Published on
A new study in Radiology evaluated whether radiologists in 6 different countries could distinguish AI-generated (“deepfake”) radiographs from real images. In a subsequent phase of the study, 4 large language models (LLMs) were also tasked with deciding which images were authentic and which were deepfakes. Among 17 practicing radiologists, only 41% recognized AI-generated images as having poor technical quality at first look (“Did you notice anything unusual about these images?”). After learning that some images were deepfakes and given the opportunity to categorize images as real or AI-generated, the radiologists’ mean detection accuracy was greater than 70%. Diagnostic accuracy for clinical findings remained high and comparable between deepfakes and real images (~92%), indicating deepfakes can appear clinically convincing. Years of experience and prior AI familiarity did not improve detection among the radiologists.
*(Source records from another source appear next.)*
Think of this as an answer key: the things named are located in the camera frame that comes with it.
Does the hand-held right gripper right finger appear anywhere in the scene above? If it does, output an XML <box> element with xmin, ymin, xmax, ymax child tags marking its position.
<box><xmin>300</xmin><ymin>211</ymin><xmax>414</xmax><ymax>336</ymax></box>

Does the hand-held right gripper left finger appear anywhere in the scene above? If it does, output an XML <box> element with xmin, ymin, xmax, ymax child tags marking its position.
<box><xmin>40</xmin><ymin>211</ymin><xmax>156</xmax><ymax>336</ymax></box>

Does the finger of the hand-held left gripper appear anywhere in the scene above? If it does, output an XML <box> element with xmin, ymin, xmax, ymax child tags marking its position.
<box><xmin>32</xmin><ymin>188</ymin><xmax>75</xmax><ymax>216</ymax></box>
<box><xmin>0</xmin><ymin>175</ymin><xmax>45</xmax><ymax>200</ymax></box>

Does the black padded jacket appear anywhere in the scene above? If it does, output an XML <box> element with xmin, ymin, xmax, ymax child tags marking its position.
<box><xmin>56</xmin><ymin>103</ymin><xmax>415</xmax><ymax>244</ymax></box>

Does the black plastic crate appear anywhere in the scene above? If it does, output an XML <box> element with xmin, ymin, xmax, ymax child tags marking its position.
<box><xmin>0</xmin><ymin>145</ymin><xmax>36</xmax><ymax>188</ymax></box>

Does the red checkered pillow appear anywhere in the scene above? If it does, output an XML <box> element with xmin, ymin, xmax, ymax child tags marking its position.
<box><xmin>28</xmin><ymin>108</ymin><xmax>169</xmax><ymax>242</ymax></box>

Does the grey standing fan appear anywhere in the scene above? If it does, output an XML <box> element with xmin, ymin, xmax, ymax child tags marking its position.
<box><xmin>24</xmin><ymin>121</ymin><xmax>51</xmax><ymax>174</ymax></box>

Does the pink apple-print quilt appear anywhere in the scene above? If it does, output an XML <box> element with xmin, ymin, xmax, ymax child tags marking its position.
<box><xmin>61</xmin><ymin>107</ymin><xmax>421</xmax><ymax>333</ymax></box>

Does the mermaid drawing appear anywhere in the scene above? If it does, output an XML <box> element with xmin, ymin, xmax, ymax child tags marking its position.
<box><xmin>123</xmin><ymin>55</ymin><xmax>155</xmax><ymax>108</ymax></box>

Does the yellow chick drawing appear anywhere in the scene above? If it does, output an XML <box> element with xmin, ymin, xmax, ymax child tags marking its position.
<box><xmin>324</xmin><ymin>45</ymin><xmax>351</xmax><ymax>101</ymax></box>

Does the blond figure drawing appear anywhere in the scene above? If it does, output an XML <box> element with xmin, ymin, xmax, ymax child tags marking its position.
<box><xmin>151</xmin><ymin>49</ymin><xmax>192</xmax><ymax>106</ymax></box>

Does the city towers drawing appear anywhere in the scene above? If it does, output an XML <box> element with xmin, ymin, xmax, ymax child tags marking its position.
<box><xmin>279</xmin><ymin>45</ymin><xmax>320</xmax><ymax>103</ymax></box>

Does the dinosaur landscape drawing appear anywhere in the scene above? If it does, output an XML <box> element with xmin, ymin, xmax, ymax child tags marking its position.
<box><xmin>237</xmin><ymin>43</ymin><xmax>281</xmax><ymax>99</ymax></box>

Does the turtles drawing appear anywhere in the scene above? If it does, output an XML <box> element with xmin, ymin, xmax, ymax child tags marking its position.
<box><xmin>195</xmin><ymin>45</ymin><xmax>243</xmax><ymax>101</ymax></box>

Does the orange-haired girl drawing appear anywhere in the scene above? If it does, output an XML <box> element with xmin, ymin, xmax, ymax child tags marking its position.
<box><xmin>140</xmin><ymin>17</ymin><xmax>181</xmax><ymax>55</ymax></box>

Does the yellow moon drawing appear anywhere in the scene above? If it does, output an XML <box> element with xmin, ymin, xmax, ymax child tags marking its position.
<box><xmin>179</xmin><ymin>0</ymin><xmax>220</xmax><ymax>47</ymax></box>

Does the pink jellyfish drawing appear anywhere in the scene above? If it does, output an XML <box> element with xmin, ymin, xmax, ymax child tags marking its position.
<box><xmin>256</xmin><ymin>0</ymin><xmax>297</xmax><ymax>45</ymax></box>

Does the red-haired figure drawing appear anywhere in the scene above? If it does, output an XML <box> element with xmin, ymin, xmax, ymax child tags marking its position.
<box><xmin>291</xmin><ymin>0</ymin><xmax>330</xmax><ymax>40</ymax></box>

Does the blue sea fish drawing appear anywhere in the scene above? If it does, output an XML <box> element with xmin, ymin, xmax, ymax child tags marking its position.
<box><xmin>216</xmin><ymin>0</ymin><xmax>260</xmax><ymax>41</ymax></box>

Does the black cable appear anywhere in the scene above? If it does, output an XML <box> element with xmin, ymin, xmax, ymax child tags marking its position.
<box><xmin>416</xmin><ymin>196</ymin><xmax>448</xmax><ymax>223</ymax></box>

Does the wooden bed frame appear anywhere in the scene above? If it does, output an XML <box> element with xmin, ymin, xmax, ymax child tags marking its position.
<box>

LLMs also evaluated the same 154 x-ray images (“Is this radiograph AI-generated or authentic?”), and the best model achieved 85% accuracy (GPT-4o) in detecting the deepfakes. The other 3 models tested—GPT-5 (83%), Llama 4 Maverick (59%), and Gemini 2.5 Pro (56%)—performed with less accuracy. In the study, both clinicians and AI frequently misidentified deepfake radiographs as being authentic.
Put AI to work: Meanwhile, the CEO of NYC Health + Hospitals recently said he’s ready to replace radiologists with AI for some applications, according to Radiology Business.